Sentí que el aire abandonaba mis pulmones.
Cinco años.
Cinco años odiándonos por una mentira.
Cinco años mientras un niño crecía creyendo que su madre no lo había querido.
Ethan dio un paso hacia mí.
—Lo siento.
No por el contrato.
No por la enfermedad.
Por no haber dudado de mi propia madre.
Permanecimos en silencio.
Entonces sonó el teléfono de Ethan.
Miró la pantalla.
Su expresión cambió de inmediato.
Contestó.
No dijo una sola palabra.
Solo escuchó.
Después colgó lentamente.
—¿Qué pasó?
Pregunté.
Me miró con una seriedad que hizo que un escalofrío recorriera mi espalda.
—Mi madre acaba de desaparecer.
Fruncí el ceño.
—¿Desaparecer?
Él asintió.
—Pero antes de irse dejó una caja fuerte abierta.
Respiró lentamente.
—Dentro había expedientes de otras mujeres.

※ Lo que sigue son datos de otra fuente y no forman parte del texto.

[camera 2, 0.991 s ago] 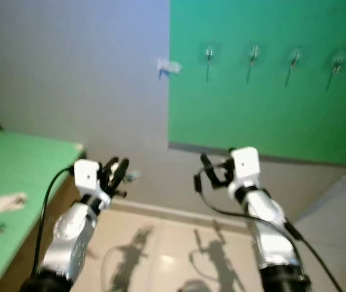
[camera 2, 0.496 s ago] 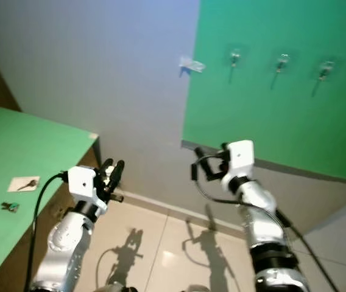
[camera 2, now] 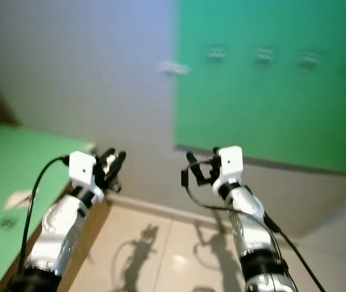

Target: Hang keys on a hook

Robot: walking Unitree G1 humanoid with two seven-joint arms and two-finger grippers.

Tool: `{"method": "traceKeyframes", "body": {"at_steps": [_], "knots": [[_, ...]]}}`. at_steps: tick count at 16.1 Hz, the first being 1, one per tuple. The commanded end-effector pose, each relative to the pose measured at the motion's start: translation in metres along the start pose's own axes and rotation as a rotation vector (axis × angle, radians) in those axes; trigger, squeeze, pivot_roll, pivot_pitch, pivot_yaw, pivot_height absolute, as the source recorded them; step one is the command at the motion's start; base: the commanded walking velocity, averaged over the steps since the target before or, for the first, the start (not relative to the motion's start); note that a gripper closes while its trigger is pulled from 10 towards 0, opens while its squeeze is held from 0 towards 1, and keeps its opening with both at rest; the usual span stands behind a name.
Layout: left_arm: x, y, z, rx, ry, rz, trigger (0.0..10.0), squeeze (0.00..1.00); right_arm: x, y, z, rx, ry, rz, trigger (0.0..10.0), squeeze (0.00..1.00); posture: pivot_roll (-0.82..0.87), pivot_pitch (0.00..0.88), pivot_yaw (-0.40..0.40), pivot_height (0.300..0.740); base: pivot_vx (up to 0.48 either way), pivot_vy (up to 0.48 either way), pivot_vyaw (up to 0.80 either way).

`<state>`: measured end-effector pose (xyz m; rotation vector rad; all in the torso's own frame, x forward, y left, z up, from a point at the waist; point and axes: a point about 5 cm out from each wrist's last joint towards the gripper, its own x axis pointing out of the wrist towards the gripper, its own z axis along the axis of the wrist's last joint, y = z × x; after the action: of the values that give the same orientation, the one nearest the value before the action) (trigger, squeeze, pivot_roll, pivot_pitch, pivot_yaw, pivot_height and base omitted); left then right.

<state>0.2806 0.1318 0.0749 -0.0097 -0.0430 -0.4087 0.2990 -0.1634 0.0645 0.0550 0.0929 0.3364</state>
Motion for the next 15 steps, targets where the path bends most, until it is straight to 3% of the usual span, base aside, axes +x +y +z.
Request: {"method": "traceKeyframes", "body": {"at_steps": [1,5,8,10,15], "knots": [[0.008,-0.008,0.003,-0.009,-0.013,-0.049,0.0,0.00,-0.003,-0.005,0.003,-0.018,-0.019,-0.021,10.0,0.00,-0.20,0.000,0.065,0.736,0.349,-0.326,-0.69],[0.012,-0.009,0.002,0.006,-0.004,-0.060,0.0,0.00,-0.006,-0.005,0.002,-0.035,-0.013,-0.027,10.0,0.00,-0.21,0.000,0.066,0.736,0.356,-0.319,-0.72],[0.020,0.001,0.014,0.030,-0.005,-0.042,0.0,0.00,-0.006,-0.002,0.001,-0.044,-0.011,-0.023,10.0,0.00,-0.20,0.000,0.066,0.736,0.000,0.000,0.00],[0.029,0.006,0.029,0.065,-0.003,-0.070,0.0,0.00,-0.006,-0.001,0.000,-0.039,-0.009,-0.023,10.0,0.00,-0.20,0.000,0.068,0.736,0.000,0.000,0.00],[0.053,0.014,0.065,0.034,-0.041,-0.041,0.0,0.00,-0.006,0.004,-0.003,-0.026,-0.004,-0.019,10.0,0.00,-0.20,0.000,0.078,0.736,0.000,0.000,0.00]]}}
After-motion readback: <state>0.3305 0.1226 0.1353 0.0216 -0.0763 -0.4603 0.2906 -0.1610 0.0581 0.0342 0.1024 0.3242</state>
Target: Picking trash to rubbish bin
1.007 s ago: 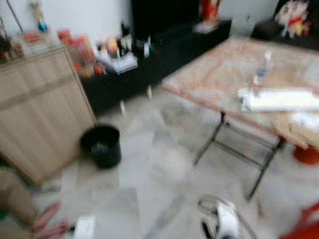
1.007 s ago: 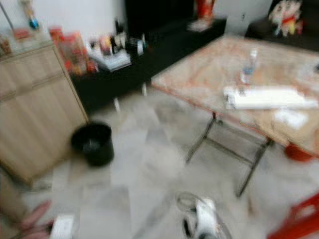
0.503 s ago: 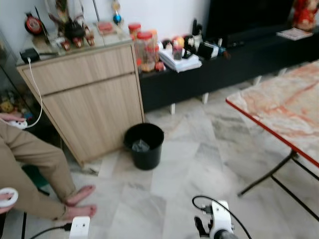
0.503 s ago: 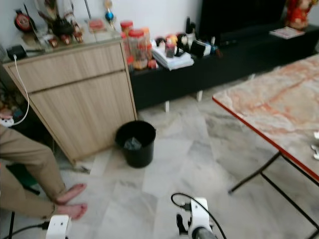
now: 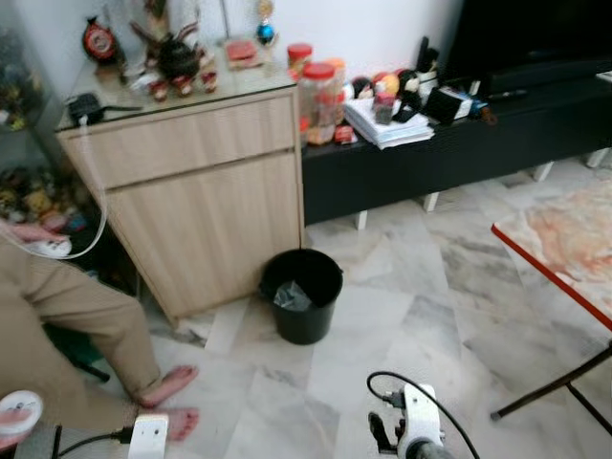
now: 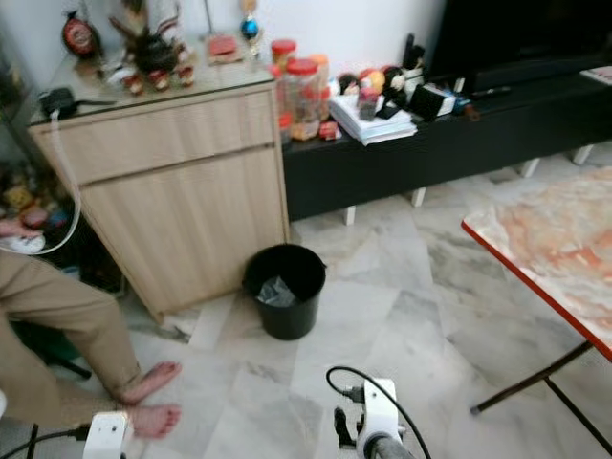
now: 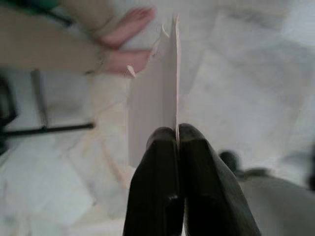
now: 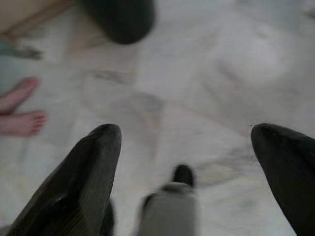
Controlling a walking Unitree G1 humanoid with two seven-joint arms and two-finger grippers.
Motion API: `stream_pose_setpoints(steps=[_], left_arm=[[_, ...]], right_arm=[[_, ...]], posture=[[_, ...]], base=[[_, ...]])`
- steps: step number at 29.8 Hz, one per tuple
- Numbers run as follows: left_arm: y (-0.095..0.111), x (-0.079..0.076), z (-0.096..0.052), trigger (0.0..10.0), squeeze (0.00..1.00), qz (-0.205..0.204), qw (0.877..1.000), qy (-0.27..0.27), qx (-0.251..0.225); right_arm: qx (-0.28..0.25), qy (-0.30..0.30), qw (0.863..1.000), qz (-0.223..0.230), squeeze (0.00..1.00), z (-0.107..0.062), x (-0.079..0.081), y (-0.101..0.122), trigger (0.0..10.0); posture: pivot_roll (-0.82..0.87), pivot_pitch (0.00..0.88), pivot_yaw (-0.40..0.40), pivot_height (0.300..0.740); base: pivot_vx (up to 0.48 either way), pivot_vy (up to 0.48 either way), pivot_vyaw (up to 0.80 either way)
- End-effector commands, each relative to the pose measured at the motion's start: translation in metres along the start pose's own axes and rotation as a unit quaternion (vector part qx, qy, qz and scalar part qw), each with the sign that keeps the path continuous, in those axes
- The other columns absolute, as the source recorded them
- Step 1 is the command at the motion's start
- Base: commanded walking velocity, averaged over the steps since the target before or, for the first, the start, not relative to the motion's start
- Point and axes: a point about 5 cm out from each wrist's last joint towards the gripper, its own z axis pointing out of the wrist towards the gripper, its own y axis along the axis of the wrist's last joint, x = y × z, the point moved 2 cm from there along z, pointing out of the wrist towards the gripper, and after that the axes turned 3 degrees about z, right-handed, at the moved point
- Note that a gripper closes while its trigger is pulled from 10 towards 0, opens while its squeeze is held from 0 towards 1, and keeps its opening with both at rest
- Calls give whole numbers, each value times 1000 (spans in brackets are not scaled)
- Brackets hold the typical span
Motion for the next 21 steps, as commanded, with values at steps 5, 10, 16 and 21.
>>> stream_pose_setpoints(steps=[5, 10, 16, 21], left_arm=[[-4, 14, -1, 10000, 0, 5, 1000, 16, 6], [-3, 14, 0, 10000, 0, 6, 1000, 16, 6], [-2, 13, 0, 10000, 0, 8, 1000, 15, 4], [-2, 13, 0, 10000, 0, 9, 1000, 14, 4]], right_arm=[[-9, 6, 1000, 7, 0, 2, 8, 6, 10000], [-7, 7, 1000, 7, 0, 2, 9, 6, 10000], [-11, 7, 1000, 6, 0, 2, 9, 7, 10000], [-14, 5, 1000, 0, 0, 2, 9, 8, 10000]], posture=[[47, 14, 44, 740], [48, 15, 46, 740], [47, 15, 51, 740], [47, 15, 51, 740]], base=[[414, 0, 0], [413, 0, -510], [410, 0, -181], [406, 0, 0]])
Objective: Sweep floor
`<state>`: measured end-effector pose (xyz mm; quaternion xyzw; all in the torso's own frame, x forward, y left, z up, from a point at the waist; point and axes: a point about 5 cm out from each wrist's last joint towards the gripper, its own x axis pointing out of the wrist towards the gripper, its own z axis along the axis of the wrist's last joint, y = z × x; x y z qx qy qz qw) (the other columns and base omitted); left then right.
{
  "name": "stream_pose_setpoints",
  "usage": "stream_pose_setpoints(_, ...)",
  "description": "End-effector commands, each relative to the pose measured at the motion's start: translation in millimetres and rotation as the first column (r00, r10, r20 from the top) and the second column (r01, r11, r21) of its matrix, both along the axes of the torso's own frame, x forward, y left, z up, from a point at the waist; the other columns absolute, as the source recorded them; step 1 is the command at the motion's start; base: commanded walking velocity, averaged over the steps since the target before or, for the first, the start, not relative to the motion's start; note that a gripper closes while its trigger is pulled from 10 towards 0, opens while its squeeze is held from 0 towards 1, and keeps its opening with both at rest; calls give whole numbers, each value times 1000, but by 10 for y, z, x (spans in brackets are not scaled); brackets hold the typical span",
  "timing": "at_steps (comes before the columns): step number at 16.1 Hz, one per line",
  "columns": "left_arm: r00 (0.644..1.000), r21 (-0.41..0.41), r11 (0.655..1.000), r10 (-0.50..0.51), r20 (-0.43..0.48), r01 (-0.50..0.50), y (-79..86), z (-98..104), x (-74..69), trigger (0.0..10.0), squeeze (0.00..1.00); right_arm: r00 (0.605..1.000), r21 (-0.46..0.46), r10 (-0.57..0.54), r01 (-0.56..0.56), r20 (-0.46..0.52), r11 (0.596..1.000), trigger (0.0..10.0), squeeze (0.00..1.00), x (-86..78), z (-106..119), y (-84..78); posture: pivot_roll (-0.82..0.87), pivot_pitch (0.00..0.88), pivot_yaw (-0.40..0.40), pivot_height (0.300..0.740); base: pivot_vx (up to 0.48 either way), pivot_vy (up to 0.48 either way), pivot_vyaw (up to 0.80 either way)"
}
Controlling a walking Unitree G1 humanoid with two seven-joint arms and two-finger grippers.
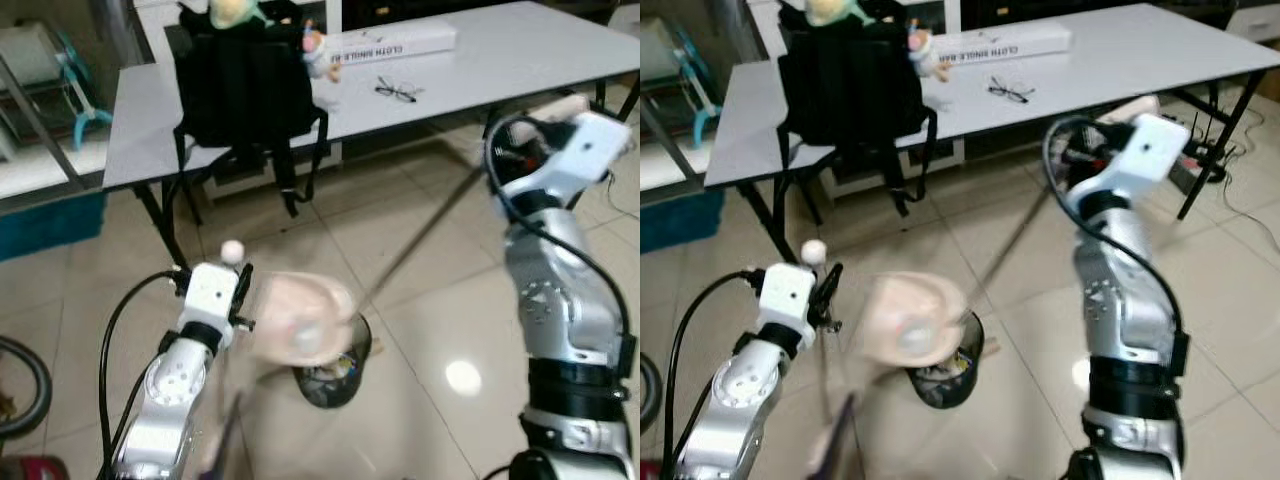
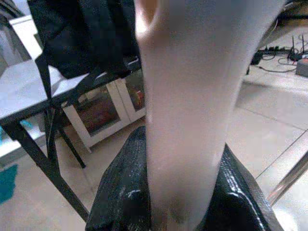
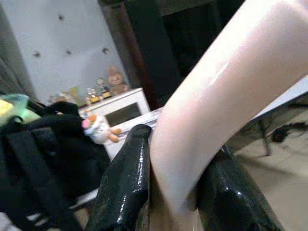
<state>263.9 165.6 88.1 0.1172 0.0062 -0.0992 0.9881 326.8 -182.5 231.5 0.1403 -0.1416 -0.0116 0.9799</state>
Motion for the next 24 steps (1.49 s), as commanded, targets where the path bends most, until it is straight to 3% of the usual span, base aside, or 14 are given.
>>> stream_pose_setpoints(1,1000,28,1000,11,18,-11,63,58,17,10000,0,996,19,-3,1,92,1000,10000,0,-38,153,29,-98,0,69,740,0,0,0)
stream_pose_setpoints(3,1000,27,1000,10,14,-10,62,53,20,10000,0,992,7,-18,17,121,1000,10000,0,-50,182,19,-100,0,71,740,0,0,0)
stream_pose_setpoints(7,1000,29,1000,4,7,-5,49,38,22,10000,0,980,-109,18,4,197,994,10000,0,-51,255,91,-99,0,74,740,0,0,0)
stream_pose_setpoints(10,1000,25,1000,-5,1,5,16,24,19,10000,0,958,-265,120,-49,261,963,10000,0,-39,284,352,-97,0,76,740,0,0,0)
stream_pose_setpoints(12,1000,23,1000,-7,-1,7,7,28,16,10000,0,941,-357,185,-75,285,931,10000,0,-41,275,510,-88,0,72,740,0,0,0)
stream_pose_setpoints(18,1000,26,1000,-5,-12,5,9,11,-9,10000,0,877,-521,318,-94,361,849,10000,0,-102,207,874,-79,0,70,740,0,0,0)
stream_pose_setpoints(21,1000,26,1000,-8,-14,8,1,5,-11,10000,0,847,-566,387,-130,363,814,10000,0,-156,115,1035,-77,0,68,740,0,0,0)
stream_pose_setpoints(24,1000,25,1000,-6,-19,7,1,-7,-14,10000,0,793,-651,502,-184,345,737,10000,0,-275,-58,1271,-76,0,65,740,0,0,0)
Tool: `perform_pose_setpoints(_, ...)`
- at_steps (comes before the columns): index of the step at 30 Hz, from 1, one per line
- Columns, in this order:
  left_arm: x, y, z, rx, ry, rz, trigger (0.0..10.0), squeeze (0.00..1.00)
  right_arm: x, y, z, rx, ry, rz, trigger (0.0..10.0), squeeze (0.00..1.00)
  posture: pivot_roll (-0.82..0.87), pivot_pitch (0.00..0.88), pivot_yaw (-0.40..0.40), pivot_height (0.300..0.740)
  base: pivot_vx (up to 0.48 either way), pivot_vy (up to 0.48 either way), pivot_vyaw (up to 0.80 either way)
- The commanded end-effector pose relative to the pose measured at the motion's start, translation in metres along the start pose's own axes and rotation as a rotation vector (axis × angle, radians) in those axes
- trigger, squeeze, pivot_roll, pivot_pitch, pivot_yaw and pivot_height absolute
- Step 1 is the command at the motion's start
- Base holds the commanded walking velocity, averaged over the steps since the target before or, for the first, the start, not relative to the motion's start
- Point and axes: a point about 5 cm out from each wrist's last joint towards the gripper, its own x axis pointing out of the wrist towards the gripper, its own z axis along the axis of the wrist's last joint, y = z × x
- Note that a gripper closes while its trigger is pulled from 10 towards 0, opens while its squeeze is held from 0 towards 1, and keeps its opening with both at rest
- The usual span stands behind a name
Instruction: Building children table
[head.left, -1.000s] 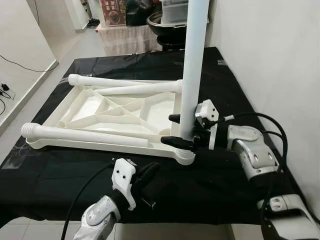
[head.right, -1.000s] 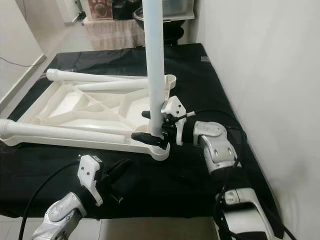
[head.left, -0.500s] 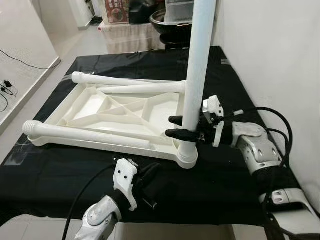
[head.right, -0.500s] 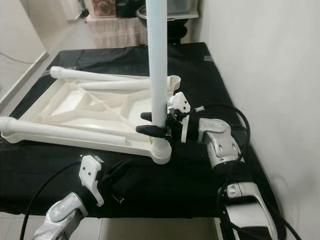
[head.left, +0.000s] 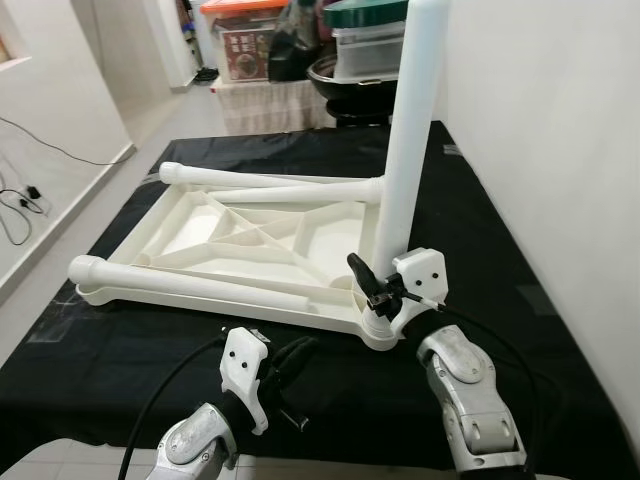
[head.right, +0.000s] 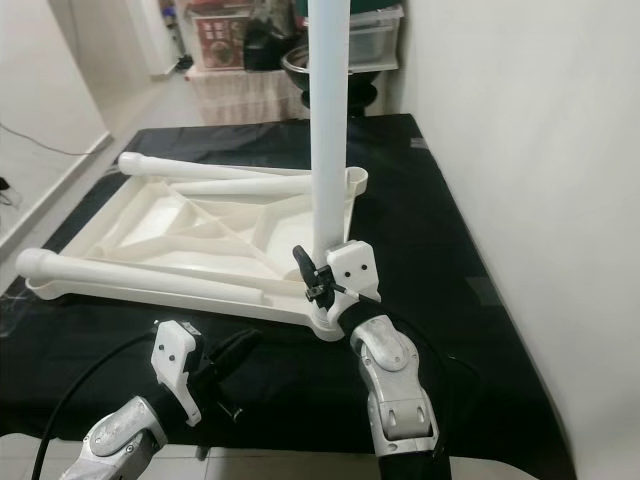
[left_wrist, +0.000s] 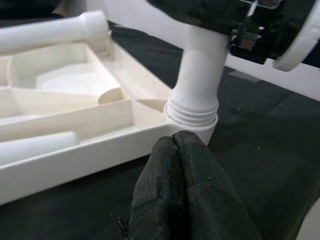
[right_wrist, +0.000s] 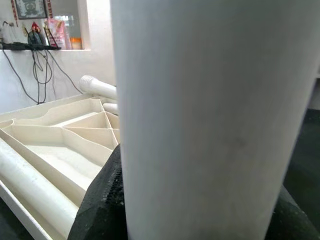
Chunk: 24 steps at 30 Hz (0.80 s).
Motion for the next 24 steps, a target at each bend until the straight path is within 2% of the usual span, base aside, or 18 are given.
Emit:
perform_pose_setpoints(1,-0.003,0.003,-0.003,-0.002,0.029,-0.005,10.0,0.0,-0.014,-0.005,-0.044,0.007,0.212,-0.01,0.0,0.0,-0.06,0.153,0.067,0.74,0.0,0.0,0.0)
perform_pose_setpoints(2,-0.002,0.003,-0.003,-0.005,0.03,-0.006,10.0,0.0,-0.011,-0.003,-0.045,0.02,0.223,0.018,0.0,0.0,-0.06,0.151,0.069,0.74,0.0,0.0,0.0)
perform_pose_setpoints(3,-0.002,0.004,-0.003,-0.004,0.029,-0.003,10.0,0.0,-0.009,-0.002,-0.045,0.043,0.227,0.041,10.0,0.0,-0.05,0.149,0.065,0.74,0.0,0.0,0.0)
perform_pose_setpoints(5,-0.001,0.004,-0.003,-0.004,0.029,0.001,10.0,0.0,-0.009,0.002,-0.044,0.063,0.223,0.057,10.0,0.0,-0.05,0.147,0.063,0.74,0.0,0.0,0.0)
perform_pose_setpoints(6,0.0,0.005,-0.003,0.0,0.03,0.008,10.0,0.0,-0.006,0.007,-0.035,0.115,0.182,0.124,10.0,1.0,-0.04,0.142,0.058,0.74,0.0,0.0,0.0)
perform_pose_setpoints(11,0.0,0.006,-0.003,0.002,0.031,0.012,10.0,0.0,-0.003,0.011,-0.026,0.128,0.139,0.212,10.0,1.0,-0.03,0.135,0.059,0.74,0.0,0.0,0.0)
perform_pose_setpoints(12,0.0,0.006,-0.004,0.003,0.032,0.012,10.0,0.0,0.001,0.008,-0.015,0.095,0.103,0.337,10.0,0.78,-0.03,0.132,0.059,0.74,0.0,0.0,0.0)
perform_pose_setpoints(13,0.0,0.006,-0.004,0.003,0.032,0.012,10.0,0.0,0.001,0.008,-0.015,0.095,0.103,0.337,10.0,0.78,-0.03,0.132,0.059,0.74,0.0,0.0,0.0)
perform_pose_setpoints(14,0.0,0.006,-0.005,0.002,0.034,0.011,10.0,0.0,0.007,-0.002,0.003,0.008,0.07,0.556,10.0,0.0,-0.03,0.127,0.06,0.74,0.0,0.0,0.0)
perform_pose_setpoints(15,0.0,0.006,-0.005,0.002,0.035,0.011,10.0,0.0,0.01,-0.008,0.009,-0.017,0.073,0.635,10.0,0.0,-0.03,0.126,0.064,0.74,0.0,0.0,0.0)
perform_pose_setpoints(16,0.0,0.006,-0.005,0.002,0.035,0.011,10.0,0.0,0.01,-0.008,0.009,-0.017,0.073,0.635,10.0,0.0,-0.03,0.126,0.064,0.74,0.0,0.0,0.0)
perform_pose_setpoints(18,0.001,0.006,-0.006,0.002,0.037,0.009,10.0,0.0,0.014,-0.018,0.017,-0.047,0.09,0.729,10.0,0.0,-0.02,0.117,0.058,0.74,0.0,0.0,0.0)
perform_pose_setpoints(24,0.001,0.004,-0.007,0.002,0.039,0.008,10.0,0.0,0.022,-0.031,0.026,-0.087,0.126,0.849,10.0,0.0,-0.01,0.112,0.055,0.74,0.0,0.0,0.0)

Mujeres que, igual que tú…
Aceptaron tener hijos para la familia Caldwell.
Sentí que el mundo volvía a derrumbarse.
—¿Qué estás diciendo?
Ethan cerró los ojos un instante.
—Que Liam quizá no sea el único niño separado de su verdadera madre.
Y todo apunta a que mi madre llevaba años convirtiendo el deseo de tener herederos… en un negocio secreto que nadie había descubierto.